A big global company is promising to pay the city of Springfield more than $25 million a year. Much must happen before City Hall sees any of that dough, but casino money has sure been flowing in Hampden County.

On its way to being chosen last week as Springfield’s preferred casino developer, MGM Resorts International spent $10 million to curry favor and shoulder aside its rival for a Springfield location, Penn National Gaming. MGM can be expected to keep shelling out gifts and favors, for it still needs to win a community referendum this summer. And then next year, it must prevail over other gambling companies vying to win the lone western Massachusetts casino allowed under terms of the state’s 2011 gambling law.

All the dollar amounts noted so far pale in comparison with the money MGM and two other outfits, Mohegan Sun and Hard Rock International, stand to make from securing a geographic monopoly for a casino.

MGM says it will lay out $800 million to build its facility on 14.5 acres in Springfield’s South End. Once up and running, should its bid prevail, MGM estimates that after it opens three summers from now, it will take in $450 million a year in revenue.

We can all expect MGM to argue that it is the only resort casino project that is pursuing economic development goals in the heart of a western Massachusetts urban center. It is a solid argument, because economic growth and job creation were the main reasons Massachusetts lawmakers overcame a historic aversion to gambling and set this process in motion after an awful lot of flailing about.

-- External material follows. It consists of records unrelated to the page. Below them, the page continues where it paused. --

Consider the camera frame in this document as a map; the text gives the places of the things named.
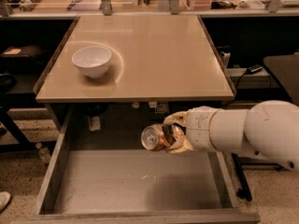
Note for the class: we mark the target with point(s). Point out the clear plastic water bottle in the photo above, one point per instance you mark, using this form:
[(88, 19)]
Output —
[(44, 153)]

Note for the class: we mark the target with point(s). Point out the open grey top drawer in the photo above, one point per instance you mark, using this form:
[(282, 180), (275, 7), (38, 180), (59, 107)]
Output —
[(107, 177)]

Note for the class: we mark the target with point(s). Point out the black phone device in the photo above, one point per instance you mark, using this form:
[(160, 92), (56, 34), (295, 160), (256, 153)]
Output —
[(254, 69)]

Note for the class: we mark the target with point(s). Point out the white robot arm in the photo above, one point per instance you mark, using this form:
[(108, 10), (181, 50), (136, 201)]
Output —
[(268, 131)]

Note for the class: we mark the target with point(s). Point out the white ceramic bowl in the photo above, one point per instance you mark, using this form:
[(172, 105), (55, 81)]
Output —
[(92, 61)]

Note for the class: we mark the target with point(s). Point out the black floor bar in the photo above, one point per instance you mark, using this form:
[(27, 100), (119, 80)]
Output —
[(244, 191)]

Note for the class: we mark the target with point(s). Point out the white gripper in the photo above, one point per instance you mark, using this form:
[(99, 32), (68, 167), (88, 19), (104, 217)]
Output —
[(199, 128)]

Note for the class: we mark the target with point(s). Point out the orange soda can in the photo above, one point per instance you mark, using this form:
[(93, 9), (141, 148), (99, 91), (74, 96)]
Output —
[(160, 136)]

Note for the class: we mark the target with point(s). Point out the white shoe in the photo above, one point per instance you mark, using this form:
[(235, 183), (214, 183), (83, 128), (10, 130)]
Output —
[(4, 200)]

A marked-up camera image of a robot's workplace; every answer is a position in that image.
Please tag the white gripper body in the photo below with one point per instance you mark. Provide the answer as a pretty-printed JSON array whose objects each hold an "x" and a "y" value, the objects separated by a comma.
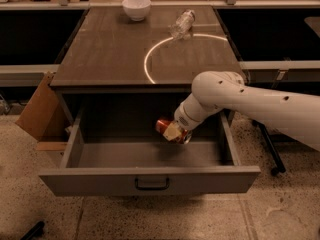
[{"x": 183, "y": 118}]

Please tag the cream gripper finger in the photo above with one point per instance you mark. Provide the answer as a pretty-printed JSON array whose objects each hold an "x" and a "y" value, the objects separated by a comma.
[{"x": 173, "y": 131}]

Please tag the red coke can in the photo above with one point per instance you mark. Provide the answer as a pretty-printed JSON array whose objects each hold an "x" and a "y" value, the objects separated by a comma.
[{"x": 161, "y": 126}]

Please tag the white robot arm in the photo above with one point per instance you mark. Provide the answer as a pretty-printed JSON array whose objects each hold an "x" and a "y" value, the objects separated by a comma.
[{"x": 293, "y": 114}]

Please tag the open grey top drawer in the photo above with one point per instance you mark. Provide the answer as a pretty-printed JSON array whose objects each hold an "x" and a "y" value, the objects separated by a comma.
[{"x": 97, "y": 162}]

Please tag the grey cabinet with dark top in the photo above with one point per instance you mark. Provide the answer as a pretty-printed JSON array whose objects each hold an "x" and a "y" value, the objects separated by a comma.
[{"x": 112, "y": 52}]

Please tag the clear plastic bottle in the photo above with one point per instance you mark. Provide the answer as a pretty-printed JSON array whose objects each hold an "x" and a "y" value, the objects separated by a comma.
[{"x": 183, "y": 24}]

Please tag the black metal leg bar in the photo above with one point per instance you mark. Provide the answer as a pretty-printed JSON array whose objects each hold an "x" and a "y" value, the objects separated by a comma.
[{"x": 279, "y": 166}]

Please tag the white ceramic bowl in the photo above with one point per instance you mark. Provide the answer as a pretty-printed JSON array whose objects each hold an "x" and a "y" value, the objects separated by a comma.
[{"x": 136, "y": 10}]

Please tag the brown cardboard piece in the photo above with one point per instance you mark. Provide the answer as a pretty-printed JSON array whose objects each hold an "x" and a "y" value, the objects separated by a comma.
[{"x": 43, "y": 118}]

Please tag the black bar bottom left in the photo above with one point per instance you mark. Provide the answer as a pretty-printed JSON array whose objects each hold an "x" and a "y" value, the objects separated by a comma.
[{"x": 36, "y": 231}]

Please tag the black drawer handle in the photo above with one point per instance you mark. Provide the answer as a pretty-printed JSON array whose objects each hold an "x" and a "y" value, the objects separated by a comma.
[{"x": 143, "y": 185}]

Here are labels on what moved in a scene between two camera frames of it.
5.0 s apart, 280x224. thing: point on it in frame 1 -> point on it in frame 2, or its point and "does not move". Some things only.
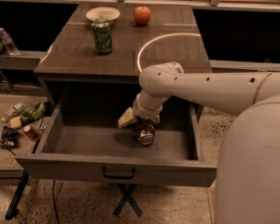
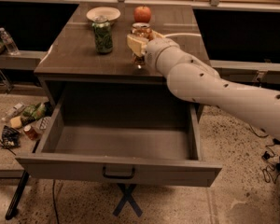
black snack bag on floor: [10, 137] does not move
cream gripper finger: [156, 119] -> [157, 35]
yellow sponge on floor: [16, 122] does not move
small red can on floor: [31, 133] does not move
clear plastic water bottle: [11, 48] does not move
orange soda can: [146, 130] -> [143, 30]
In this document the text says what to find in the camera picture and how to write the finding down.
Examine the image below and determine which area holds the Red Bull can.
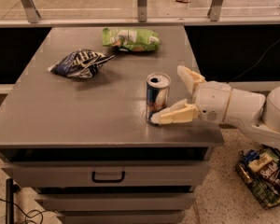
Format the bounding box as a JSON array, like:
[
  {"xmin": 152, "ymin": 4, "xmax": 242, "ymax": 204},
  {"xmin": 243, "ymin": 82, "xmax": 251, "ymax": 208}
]
[{"xmin": 146, "ymin": 72, "xmax": 171, "ymax": 123}]

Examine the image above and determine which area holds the black pole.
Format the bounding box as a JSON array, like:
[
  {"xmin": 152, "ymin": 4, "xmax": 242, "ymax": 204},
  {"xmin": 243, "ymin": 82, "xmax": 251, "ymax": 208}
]
[{"xmin": 6, "ymin": 178, "xmax": 14, "ymax": 224}]

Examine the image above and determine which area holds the blue white chip bag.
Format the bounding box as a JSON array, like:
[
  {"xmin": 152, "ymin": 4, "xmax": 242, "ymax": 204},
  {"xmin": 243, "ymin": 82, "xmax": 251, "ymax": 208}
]
[{"xmin": 48, "ymin": 49, "xmax": 114, "ymax": 79}]

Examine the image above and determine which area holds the black floor cable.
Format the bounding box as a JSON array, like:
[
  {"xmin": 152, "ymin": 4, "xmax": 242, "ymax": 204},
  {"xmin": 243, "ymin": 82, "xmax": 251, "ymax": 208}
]
[{"xmin": 0, "ymin": 194, "xmax": 50, "ymax": 224}]

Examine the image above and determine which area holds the right metal railing post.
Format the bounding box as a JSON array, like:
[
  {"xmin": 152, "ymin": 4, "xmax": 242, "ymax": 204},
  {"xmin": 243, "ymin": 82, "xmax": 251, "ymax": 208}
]
[{"xmin": 207, "ymin": 0, "xmax": 224, "ymax": 21}]

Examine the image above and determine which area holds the left metal railing post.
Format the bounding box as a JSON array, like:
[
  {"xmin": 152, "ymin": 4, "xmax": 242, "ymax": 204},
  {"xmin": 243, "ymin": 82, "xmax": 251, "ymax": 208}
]
[{"xmin": 21, "ymin": 0, "xmax": 41, "ymax": 23}]

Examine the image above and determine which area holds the metal railing post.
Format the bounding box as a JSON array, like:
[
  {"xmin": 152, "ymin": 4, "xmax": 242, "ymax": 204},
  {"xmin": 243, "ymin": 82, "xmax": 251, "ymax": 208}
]
[
  {"xmin": 207, "ymin": 0, "xmax": 224, "ymax": 21},
  {"xmin": 21, "ymin": 0, "xmax": 41, "ymax": 23},
  {"xmin": 137, "ymin": 0, "xmax": 147, "ymax": 22}
]

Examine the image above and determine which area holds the green chip bag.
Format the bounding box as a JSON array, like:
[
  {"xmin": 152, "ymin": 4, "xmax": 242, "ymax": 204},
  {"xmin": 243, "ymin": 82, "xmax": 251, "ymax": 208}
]
[{"xmin": 102, "ymin": 28, "xmax": 160, "ymax": 52}]

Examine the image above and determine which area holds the middle metal railing post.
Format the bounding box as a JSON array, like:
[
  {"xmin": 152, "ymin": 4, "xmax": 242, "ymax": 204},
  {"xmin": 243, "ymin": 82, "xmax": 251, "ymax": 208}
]
[{"xmin": 137, "ymin": 0, "xmax": 147, "ymax": 22}]

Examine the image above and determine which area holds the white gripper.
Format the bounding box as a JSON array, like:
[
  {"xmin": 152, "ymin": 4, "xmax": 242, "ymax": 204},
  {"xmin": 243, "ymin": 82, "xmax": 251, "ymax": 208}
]
[{"xmin": 150, "ymin": 65, "xmax": 231, "ymax": 125}]

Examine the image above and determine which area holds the black drawer handle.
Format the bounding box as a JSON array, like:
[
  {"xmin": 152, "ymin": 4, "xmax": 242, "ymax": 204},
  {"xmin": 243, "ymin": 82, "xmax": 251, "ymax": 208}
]
[{"xmin": 91, "ymin": 171, "xmax": 125, "ymax": 184}]

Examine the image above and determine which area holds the black cable at wall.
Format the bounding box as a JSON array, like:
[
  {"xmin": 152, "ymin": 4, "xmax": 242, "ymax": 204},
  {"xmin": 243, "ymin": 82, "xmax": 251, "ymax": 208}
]
[{"xmin": 227, "ymin": 31, "xmax": 280, "ymax": 84}]

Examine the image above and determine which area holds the wire basket of snacks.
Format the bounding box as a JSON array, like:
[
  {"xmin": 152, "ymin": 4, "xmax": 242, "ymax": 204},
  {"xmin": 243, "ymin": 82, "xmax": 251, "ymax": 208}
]
[{"xmin": 235, "ymin": 146, "xmax": 280, "ymax": 209}]

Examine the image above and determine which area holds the grey drawer cabinet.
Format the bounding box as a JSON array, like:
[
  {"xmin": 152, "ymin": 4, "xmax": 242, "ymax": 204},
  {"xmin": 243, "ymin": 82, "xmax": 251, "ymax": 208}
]
[{"xmin": 0, "ymin": 26, "xmax": 223, "ymax": 224}]

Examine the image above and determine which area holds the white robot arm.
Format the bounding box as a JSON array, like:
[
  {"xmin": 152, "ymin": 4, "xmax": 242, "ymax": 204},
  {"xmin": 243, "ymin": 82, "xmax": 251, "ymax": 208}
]
[{"xmin": 151, "ymin": 65, "xmax": 280, "ymax": 148}]

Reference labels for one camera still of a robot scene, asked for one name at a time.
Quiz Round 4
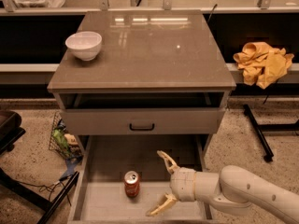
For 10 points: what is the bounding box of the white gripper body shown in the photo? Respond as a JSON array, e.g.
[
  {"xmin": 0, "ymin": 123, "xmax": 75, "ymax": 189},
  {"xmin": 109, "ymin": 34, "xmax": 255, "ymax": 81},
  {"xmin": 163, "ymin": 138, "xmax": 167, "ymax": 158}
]
[{"xmin": 170, "ymin": 167, "xmax": 196, "ymax": 202}]

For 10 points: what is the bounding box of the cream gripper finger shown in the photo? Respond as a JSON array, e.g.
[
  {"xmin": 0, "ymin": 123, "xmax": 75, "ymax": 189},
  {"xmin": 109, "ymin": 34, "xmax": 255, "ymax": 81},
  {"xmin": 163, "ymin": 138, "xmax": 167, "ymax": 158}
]
[
  {"xmin": 157, "ymin": 150, "xmax": 179, "ymax": 175},
  {"xmin": 146, "ymin": 193, "xmax": 178, "ymax": 217}
]

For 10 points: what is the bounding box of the red coke can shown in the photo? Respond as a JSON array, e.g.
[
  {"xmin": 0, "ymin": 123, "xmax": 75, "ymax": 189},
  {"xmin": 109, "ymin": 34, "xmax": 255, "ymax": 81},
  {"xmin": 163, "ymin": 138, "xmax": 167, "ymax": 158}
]
[{"xmin": 123, "ymin": 171, "xmax": 140, "ymax": 198}]

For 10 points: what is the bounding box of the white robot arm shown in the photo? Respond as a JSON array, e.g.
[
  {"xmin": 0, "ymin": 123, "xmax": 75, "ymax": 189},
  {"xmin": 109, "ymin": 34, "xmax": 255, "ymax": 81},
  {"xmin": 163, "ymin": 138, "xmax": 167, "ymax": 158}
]
[{"xmin": 148, "ymin": 150, "xmax": 299, "ymax": 224}]

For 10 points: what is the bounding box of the open middle drawer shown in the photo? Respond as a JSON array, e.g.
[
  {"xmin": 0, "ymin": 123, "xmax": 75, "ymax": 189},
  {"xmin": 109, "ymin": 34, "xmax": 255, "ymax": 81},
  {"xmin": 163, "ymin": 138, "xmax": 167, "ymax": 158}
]
[{"xmin": 67, "ymin": 134, "xmax": 217, "ymax": 224}]

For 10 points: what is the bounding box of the grey drawer cabinet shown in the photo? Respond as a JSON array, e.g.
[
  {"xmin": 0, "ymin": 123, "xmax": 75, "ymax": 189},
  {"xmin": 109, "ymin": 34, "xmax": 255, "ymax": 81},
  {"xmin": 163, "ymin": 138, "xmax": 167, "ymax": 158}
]
[{"xmin": 47, "ymin": 10, "xmax": 237, "ymax": 151}]

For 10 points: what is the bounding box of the black stand leg right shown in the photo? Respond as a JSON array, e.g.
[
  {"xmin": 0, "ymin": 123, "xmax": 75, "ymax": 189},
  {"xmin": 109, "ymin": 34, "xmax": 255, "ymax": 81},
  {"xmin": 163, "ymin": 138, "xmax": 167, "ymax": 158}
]
[{"xmin": 243, "ymin": 105, "xmax": 299, "ymax": 162}]

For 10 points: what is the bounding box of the yellow crumpled cloth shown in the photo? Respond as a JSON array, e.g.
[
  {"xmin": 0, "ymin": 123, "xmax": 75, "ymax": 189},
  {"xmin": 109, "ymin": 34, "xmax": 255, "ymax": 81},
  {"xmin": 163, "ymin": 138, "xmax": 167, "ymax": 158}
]
[{"xmin": 233, "ymin": 42, "xmax": 294, "ymax": 90}]

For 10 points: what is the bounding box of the white ceramic bowl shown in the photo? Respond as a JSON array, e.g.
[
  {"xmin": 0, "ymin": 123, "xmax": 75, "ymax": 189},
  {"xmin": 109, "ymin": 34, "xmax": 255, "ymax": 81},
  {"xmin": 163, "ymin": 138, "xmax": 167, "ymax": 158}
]
[{"xmin": 65, "ymin": 31, "xmax": 102, "ymax": 61}]

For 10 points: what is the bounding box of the black chair base left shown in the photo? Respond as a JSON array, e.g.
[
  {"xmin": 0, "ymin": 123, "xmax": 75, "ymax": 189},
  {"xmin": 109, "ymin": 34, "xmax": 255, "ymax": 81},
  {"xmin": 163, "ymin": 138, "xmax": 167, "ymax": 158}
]
[{"xmin": 0, "ymin": 110, "xmax": 66, "ymax": 224}]

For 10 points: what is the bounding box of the closed top drawer with handle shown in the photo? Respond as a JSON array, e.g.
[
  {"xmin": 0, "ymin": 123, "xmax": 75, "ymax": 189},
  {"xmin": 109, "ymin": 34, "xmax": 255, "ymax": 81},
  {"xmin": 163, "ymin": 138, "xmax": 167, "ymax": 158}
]
[{"xmin": 61, "ymin": 108, "xmax": 225, "ymax": 135}]

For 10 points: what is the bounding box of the wire basket with snacks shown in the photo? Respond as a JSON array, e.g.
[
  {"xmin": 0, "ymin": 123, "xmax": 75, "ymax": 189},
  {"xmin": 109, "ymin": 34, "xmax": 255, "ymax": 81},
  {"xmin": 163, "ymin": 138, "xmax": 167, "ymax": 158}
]
[{"xmin": 49, "ymin": 112, "xmax": 82, "ymax": 160}]

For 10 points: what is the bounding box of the black cable on floor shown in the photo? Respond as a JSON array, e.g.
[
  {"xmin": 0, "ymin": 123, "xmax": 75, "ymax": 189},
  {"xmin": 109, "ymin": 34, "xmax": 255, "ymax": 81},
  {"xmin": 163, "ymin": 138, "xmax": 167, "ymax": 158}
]
[{"xmin": 17, "ymin": 177, "xmax": 73, "ymax": 207}]

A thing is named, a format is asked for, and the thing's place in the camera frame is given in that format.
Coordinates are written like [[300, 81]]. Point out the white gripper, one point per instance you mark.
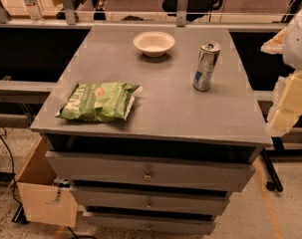
[[299, 42]]

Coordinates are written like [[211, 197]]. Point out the green jalapeno chip bag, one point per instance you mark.
[[102, 102]]

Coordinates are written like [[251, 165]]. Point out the silver blue energy drink can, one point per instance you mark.
[[207, 59]]

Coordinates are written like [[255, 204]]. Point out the black office chair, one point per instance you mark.
[[195, 8]]

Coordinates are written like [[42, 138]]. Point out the white paper bowl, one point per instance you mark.
[[154, 43]]

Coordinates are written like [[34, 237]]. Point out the grey drawer cabinet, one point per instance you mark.
[[174, 162]]

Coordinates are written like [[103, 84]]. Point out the clear plastic water bottle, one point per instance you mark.
[[34, 10]]

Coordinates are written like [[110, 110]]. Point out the open wooden drawer box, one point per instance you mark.
[[44, 199]]

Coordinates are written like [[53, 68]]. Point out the metal railing frame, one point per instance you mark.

Until the Massachusetts Gaming Commission makes its choice next year, the pre-casino money tree will continue to sprout wealth in Hampden County — as Hard Rock presses a plan for West Springfield and Mohegan Sun sells the merits of its Palmer location. Penn National may yet emerge with a new location, now that its preferred site in Springfield’s North End — including land occupied by the Springfield Republican newspaper — is an also-ran.

As his company bowed out, a Penn National spokesman said something that invites a between-the-lines reading. Eric Schippers suggested that Penn National’s offer was realistic, not an over-reach. “As a company well known for its disciplined approach to new development opportunities, we put forth the very best package we felt we could justify from a shareholder return perspective,” he said.

Our translation: Their rival is paying too much and will struggle to make the numbers work later.